> What you have to do: Return, exactly and in full, the lines of the records below starting at the one with "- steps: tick" and ending at the one with "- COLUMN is", and no other lines.
[Records supplied]
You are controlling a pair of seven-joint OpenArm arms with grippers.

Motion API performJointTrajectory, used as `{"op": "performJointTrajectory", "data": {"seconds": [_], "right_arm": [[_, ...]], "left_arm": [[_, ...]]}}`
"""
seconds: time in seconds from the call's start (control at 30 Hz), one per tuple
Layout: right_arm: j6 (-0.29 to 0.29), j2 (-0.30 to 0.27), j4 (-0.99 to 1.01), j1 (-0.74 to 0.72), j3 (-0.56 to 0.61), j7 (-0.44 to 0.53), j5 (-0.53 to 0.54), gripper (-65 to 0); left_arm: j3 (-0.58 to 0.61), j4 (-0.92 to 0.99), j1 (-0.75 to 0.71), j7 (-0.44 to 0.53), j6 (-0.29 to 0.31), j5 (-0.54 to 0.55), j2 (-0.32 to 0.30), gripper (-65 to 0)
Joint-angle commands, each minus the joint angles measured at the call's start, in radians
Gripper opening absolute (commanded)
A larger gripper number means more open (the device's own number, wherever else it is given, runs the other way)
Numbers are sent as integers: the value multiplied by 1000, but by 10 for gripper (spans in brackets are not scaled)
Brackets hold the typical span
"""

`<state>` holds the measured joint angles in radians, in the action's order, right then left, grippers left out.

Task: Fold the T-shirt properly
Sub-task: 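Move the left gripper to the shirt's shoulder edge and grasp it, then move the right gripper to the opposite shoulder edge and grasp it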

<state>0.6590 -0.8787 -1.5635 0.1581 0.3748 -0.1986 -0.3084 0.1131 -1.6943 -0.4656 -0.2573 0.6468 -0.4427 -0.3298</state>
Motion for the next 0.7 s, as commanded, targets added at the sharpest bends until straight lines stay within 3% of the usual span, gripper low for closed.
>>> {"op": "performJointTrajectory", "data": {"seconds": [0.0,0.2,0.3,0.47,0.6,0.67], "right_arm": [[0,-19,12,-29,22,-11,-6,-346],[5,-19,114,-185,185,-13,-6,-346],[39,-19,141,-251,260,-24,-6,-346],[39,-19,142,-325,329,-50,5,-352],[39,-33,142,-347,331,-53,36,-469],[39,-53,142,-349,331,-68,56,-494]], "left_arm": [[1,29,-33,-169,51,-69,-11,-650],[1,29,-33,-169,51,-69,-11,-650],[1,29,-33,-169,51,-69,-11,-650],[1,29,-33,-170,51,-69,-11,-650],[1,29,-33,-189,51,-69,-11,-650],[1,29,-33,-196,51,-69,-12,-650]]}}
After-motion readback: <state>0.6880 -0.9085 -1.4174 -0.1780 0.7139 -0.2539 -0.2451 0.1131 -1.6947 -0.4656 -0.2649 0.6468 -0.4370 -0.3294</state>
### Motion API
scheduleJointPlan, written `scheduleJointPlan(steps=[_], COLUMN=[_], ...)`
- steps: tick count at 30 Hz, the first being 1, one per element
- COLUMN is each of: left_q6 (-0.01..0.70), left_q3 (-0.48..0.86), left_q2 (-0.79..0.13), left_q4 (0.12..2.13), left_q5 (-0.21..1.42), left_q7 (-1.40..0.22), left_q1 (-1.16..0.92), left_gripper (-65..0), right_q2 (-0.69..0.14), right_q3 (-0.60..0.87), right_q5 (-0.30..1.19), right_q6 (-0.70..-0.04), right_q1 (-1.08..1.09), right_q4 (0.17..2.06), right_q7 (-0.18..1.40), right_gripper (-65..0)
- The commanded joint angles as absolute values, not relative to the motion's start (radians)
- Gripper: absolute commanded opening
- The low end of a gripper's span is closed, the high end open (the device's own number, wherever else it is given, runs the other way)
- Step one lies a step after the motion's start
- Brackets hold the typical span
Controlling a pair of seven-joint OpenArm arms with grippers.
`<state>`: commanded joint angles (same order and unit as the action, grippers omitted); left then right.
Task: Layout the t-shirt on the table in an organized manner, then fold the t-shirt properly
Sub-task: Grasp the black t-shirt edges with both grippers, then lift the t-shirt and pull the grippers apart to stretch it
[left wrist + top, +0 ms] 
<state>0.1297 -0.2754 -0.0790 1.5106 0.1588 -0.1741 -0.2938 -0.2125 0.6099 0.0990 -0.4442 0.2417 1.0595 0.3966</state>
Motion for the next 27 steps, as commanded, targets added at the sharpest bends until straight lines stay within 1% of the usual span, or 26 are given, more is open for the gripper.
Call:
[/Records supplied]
> Response area:
- steps: tick count at 30 Hz, the first being 1, one per element
- COLUMN is each of: left_q6 (-0.01..0.70), left_q3 (-0.48..0.86), left_q2 (-0.79..0.13), left_q4 (0.12..2.13), left_q5 (-0.21..1.42), left_q7 (-1.40..0.22), left_q1 (-1.16..0.92), left_gripper (-65..0), right_q2 (-0.69..0.14), right_q3 (-0.60..0.87), right_q5 (-0.30..1.19), right_q6 (-0.70..-0.04), right_q1 (-1.08..1.09), right_q4 (0.17..2.06), right_q7 (-0.18..1.40), right_gripper (-65..0)

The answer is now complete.